AIM OF THE EXERCISE
Read through the lines below and copy the ones holding the string "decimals".

DATA PROVIDED
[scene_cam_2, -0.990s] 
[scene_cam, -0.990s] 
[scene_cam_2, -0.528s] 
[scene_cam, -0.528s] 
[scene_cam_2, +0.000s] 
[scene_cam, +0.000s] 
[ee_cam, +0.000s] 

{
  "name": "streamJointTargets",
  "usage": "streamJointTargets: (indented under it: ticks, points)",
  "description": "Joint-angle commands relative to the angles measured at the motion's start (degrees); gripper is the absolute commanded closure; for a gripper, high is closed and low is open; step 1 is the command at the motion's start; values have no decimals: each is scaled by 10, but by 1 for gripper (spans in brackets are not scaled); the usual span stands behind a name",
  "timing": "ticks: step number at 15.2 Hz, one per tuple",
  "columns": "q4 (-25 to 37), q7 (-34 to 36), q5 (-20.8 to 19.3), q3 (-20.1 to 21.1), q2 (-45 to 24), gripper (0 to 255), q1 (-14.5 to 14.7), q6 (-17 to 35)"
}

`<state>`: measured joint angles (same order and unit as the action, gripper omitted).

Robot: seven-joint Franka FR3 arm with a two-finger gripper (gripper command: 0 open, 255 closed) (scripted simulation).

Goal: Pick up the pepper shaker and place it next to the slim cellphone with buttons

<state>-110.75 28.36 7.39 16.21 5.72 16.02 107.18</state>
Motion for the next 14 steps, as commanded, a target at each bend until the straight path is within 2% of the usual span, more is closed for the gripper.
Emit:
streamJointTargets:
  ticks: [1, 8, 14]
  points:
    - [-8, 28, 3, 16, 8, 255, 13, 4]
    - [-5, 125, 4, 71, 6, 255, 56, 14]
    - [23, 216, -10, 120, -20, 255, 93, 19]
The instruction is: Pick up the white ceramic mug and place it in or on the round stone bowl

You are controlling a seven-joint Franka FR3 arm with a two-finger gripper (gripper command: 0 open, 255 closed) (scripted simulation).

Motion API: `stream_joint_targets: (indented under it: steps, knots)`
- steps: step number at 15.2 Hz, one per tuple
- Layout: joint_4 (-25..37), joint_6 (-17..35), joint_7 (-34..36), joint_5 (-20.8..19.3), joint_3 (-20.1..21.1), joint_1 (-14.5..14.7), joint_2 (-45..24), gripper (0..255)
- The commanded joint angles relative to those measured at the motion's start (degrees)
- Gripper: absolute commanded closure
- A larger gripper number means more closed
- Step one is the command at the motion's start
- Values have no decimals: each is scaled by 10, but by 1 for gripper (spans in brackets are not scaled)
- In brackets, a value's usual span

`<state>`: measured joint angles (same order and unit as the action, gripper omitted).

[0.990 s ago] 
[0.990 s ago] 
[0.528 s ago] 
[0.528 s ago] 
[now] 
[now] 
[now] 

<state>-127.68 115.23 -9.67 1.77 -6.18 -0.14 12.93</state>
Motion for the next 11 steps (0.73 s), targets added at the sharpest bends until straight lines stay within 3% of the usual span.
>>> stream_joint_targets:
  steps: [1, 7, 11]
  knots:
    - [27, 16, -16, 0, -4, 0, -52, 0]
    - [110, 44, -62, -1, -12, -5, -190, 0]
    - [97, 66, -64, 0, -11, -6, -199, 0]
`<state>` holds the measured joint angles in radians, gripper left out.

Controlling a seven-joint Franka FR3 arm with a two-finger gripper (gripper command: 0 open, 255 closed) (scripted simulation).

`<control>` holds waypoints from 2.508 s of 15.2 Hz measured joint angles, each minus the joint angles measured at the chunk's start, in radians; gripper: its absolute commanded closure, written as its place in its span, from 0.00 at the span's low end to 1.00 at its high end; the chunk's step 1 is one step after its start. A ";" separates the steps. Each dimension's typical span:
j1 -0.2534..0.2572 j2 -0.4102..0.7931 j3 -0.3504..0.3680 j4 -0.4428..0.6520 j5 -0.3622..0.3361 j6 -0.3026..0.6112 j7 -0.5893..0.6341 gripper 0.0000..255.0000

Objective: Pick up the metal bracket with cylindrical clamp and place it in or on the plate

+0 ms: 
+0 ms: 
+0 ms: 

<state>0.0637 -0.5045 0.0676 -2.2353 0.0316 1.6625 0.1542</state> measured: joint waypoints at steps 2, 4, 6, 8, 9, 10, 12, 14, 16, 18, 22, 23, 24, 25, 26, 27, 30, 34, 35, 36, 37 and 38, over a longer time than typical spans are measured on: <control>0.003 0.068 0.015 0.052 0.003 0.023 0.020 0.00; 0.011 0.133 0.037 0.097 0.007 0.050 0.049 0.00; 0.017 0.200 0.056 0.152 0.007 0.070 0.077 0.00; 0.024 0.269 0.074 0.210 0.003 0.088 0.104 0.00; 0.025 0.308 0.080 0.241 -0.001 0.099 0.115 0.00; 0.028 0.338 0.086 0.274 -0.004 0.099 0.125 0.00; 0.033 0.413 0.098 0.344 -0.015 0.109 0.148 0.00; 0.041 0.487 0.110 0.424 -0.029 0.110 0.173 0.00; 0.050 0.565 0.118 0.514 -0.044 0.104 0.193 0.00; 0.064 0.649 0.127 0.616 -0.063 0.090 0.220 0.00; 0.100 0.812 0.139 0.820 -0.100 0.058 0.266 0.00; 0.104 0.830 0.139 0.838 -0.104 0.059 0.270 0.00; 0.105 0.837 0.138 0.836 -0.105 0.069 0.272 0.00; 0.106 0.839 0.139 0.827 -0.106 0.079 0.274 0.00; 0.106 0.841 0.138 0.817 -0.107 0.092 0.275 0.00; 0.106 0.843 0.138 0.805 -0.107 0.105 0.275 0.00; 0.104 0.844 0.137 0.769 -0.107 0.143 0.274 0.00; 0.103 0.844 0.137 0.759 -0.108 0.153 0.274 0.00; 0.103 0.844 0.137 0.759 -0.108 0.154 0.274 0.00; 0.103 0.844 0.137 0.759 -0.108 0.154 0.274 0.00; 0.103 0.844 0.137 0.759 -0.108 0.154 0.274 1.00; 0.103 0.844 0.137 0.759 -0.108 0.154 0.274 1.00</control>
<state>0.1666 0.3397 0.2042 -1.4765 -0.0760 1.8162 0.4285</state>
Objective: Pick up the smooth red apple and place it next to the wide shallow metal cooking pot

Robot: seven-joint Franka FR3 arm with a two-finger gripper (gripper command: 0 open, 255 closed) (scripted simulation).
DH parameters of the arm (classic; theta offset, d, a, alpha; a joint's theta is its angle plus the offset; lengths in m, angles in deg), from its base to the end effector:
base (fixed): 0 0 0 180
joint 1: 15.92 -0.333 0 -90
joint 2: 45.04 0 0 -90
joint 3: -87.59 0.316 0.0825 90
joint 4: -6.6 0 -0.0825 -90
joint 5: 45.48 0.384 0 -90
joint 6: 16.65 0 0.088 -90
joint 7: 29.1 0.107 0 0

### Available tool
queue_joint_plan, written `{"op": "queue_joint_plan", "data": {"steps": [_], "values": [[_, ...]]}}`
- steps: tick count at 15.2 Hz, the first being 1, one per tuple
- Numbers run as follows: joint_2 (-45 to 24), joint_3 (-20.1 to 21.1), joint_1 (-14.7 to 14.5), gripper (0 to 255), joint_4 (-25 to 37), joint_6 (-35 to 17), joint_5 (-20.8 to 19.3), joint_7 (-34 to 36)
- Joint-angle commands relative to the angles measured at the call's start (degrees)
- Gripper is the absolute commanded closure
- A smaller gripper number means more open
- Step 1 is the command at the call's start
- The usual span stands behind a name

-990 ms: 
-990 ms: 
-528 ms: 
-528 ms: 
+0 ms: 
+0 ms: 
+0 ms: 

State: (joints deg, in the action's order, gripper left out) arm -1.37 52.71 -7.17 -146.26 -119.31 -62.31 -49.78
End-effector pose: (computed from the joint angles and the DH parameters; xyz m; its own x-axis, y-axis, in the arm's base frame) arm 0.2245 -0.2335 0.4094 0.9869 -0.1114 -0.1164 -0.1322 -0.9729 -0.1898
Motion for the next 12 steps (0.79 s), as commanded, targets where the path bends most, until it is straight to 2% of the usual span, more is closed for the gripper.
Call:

SOLVED PROBLEM
  "description": "Joint-angle commands relative to the angles measured at the motion's start (degrees); gripper is the absolute commanded closure; for a gripper, high is closed and low is open; step 1 is the command at the motion's start; values have no decimals: each is scaled by 10, but by 1 for gripper (spans in brackets are not scaled); the usual span stands behind a name",
- Values have no decimals: each is scaled by 10, but by 1 for gripper (spans in brackets are not scaled)

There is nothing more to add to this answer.